GBP/CAD receded from July’s multi-year highs around 1.7850 last week but appeared to find support around 1.7625 on Thursday, Friday and on Monday, which is the 23.8% Fibonacci retracement of the April uptrend and a level that should continue to underpin the pair over the coming days.
The pullback in GBP/CAD has been modest despite widespread losses for Sterling pairs connected with last Thursday’s interest rate cut from the Bank of England. This is because the Canadian dollar has also weakened broadly over recent days in apparent sympathy with a softening of the US dollar.
“GBPCAD gains are slowing, around the highest point seen for the GBP since 2021. While longer term technical pointers remain bullish, the GBP’s run higher is looking overextended in the short run,” said Shaun Osbourne, chief FX strategist at Scotiabank, in a review of the Canadian dollar charts last Wednesday.
Above: Pound to Canadian dollar rate shown at daily intervals with selected moving averages and Fibonacci retracements of the April uptrend indicating possible areas of technical support for the pair.
While Sterling has fallen with the onset of the Bank of England easing cycle, GBP/CAD has been supported by losses for the Canadian and US dollars as the market has moved to price in as many as four interest rate cuts from the Federal Reserve for this year following a spate of soft economic numbers from the US.
Last Wednesday’s statement from Fed Chairman Jerome Powell suggesting a September rate cut is possible has been an important source of support for GBP/CAD, alongside the softer ISM Manufacturing PMI for July out last Thursday, and weaker than expected July jobs report announced in the US last Friday.
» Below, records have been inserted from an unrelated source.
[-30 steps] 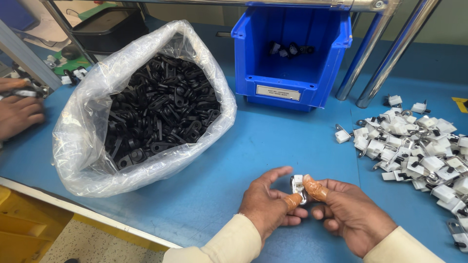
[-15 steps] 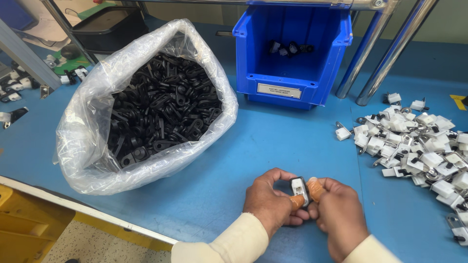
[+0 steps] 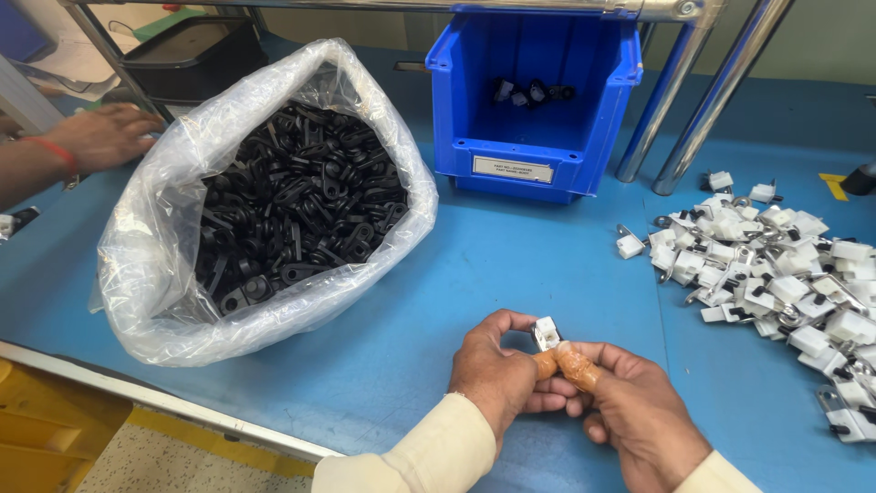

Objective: The person repeatedly picks a black plastic part from a bag and a white plastic part from a pile, presses them together by hand, and places the assembled unit into a blue bin. The cycle continues with multiple units.

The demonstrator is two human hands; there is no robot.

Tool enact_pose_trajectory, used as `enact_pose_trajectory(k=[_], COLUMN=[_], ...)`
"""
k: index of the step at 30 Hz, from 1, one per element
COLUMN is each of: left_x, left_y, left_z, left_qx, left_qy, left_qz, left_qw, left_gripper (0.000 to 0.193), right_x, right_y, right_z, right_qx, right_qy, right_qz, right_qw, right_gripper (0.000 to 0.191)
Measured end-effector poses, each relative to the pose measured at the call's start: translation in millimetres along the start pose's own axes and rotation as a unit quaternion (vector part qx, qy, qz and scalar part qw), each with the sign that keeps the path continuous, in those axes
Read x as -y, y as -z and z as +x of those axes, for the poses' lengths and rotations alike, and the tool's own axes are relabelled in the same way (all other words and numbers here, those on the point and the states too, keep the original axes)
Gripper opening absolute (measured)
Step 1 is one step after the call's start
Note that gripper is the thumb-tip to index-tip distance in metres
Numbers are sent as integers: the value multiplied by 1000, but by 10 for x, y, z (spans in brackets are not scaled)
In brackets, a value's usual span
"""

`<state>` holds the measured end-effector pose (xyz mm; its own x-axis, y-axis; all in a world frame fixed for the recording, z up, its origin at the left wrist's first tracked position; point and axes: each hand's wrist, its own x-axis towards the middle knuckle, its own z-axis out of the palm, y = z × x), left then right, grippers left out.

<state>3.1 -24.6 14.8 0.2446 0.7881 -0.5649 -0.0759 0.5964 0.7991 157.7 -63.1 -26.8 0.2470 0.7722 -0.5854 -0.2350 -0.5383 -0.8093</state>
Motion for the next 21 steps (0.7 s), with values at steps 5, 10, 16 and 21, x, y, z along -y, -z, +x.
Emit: enact_pose_trajectory(k=[5, 10, 16, 21], left_x=[-6, -11, 0, 43], left_y=[-110, -138, -88, -158], left_z=[-41, -97, -85, -65], left_qx=[-47, -76, -56, -84], left_qy=[-22, -24, -15, -36], left_qz=[29, 21, -25, 39], left_qw=[998, 997, 998, 995], left_gripper=[36, 32, 33, 26], right_x=[-11, 53, 41, -53], right_y=[-134, -224, -155, -218], right_z=[-8, -101, -182, -21], right_qx=[-72, -106, -55, -112], right_qy=[14, -5, 0, 51], right_qz=[49, 74, 43, 55], right_qw=[996, 992, 998, 991], right_gripper=[20, 28, 26, 13])
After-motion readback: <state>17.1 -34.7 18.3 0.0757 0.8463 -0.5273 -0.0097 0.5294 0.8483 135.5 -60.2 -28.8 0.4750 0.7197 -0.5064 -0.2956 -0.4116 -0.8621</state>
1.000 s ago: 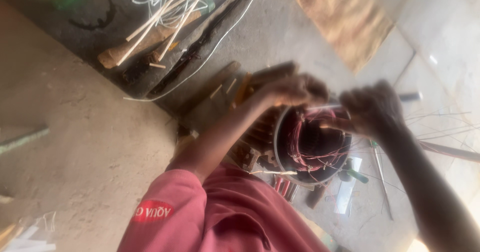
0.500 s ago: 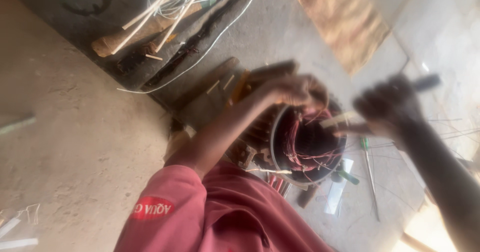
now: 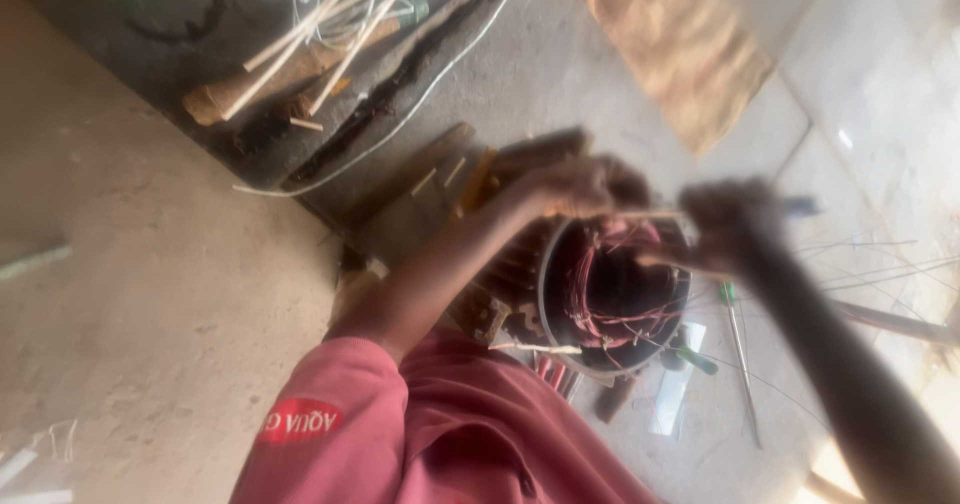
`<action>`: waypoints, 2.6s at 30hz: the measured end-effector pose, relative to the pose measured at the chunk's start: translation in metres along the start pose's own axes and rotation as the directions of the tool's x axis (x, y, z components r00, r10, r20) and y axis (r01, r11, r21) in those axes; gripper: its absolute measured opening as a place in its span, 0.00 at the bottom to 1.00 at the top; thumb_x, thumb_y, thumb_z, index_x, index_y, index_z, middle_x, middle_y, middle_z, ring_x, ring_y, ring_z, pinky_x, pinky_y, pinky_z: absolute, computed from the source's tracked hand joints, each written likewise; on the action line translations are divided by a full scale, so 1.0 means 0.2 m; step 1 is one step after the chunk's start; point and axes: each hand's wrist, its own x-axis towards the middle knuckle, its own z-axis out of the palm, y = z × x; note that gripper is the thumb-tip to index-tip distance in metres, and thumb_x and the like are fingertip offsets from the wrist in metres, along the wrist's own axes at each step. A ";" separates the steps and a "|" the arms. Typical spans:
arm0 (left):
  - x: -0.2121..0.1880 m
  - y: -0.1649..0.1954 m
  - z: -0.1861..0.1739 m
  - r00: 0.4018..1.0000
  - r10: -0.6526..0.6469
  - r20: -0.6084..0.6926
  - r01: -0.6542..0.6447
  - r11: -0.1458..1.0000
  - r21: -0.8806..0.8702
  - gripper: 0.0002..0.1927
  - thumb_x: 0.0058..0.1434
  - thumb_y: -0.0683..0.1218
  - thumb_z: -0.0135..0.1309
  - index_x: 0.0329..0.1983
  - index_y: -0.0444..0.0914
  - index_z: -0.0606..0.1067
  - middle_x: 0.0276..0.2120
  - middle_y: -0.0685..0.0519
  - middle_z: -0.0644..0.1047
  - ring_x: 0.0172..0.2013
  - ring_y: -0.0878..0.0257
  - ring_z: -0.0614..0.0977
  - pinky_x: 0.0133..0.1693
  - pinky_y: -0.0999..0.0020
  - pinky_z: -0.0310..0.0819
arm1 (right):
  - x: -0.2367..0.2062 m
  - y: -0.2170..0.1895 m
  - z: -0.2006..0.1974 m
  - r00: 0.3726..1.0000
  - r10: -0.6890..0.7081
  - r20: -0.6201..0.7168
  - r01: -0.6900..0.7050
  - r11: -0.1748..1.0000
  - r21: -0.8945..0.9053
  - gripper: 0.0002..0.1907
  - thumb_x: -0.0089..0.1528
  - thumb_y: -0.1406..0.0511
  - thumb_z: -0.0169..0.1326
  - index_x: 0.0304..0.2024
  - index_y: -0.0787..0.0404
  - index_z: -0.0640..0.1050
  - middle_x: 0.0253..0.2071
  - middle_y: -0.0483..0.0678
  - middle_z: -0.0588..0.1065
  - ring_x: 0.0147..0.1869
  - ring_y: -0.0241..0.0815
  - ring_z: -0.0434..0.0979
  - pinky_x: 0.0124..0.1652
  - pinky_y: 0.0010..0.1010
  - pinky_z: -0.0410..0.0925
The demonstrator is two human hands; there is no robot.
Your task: The person works on an electric motor stator on a workbench, pulling and arranging red copper winding wires from the coil slots and using pliers to grip and cut the wire ends. They handle loose wire strands and small tools around the stator throughout the clip.
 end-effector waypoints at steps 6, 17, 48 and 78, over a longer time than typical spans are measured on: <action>-0.04 -0.01 -0.02 0.999 0.043 -0.010 -0.043 0.999 -0.011 0.04 0.68 0.37 0.51 0.38 0.35 0.76 0.29 0.47 0.77 0.28 0.60 0.80 0.33 0.68 0.81 | -0.17 -0.02 0.23 0.832 0.459 0.312 -0.513 0.420 0.748 0.18 0.67 0.53 0.42 0.41 0.58 0.75 0.22 0.42 0.71 0.21 0.40 0.73 0.23 0.37 0.68; 0.04 -0.17 -0.04 0.948 0.306 0.090 -0.301 0.952 -0.058 0.05 0.72 0.39 0.51 0.44 0.35 0.78 0.26 0.50 0.75 0.22 0.66 0.72 0.25 0.72 0.69 | 0.06 -0.27 0.67 0.902 0.422 -0.092 -0.245 0.675 0.696 0.13 0.76 0.61 0.39 0.52 0.54 0.75 0.44 0.52 0.76 0.44 0.54 0.77 0.46 0.50 0.70; 0.03 -0.13 0.00 0.959 0.152 -0.240 -0.117 0.981 0.151 0.04 0.64 0.39 0.58 0.41 0.33 0.77 0.30 0.47 0.81 0.25 0.63 0.81 0.26 0.72 0.79 | -0.05 -0.33 0.29 0.661 0.495 -0.564 0.088 0.695 0.713 0.41 0.58 0.50 0.68 0.65 0.71 0.73 0.33 0.48 0.79 0.34 0.43 0.81 0.32 0.35 0.75; 0.03 -0.12 -0.01 0.974 0.162 -0.156 -0.139 0.979 0.152 0.04 0.63 0.40 0.58 0.37 0.34 0.77 0.27 0.48 0.80 0.23 0.65 0.80 0.25 0.74 0.78 | -0.02 -0.27 0.28 0.529 0.398 -0.749 0.005 0.882 0.472 0.32 0.68 0.61 0.65 0.68 0.63 0.64 0.44 0.48 0.82 0.33 0.41 0.81 0.25 0.26 0.70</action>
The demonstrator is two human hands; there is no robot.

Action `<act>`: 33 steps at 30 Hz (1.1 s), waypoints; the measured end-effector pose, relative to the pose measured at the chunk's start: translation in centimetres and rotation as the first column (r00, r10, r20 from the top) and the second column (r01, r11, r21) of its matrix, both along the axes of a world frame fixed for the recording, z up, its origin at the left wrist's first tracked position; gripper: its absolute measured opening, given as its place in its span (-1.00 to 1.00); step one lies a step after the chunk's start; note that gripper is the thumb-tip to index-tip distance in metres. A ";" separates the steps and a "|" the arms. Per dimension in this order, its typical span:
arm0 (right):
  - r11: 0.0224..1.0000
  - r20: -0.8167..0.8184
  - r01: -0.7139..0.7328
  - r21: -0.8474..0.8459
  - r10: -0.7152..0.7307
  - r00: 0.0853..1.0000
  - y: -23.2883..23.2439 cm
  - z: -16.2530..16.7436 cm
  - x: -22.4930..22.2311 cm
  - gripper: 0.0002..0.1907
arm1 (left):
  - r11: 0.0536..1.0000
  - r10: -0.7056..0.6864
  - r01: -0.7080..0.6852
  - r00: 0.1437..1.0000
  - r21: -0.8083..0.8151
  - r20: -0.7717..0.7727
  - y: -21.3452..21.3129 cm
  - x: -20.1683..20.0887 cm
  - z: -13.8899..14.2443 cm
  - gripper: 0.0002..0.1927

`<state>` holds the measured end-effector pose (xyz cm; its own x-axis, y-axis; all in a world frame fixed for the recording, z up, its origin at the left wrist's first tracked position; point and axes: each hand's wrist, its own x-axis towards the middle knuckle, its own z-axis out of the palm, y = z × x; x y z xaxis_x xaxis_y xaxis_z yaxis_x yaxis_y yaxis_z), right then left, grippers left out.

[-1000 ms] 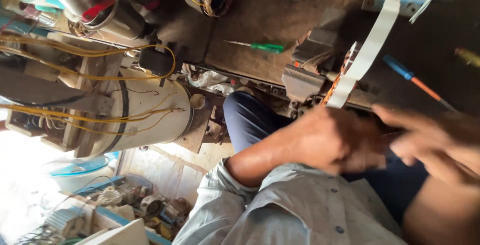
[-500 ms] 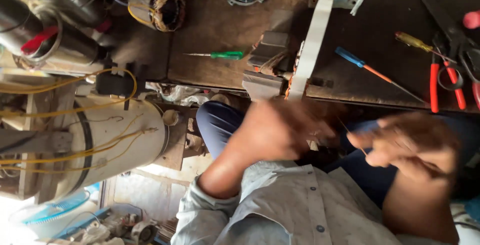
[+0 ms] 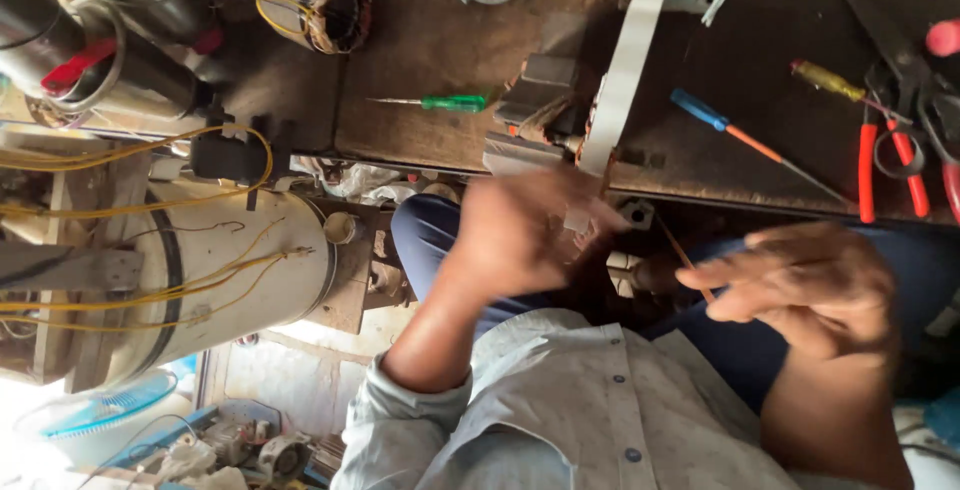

However, the easing cycle underway at the Bank of Canada is also supportive of the outlook for GBP/CAD, which reached its highest level since February 2021 in July, and could provide an extra lift to the pair as soon as this Friday if Canada’s jobs data for July comes in soft for a second month running.
“The BoC has clearly telegraphed that with unemployment rising and inflation at target they have no qualms easing further/more than the Fed,” Barclays strategists wrote in a Sunday note to clients. “Accordingly, we expect further pressure on CAD. This week the highlight will be jobs data on Friday.”
Above: Change in market-implied expectations for BoC cash rate over time. Source: Goldman Sachs Marquee.
Friday’s July jobs data from Canada is the highlight of an otherwise quiet week for economic calendars on both sides of the GBP/CAD equation, though the trajectory of the US dollar will also be an important influence.
Canada’s dollar often follows the US dollar in trade-weighted terms so would likely weaken, lifting GBP/CAD from Monday’s levels, if the US dollar weakens afresh as it did over the second half of July.
One big risk for GBP/CAD, however, is that Federal Reserve officials push back against the expectation of a deeper easing cycle while out on the speaking circuit this week, lifting both the US and Canadian dollars.
Another risk is of geopolitical tensions between Iran and Israel, and worries about the global economy, driving a continued sell-off in risky assets and positively correlated currencies like sterling over the coming days.
GBP/CAD could test the 23.8% Fibonacci retracement of the April uptrend at 1.7625 in those circumstances, where it should remain supported, pending another attempt on the 1.78 handle over subsequent weeks.
Above: Pound to Canadian dollar rate shown at weekly intervals with selected moving averages.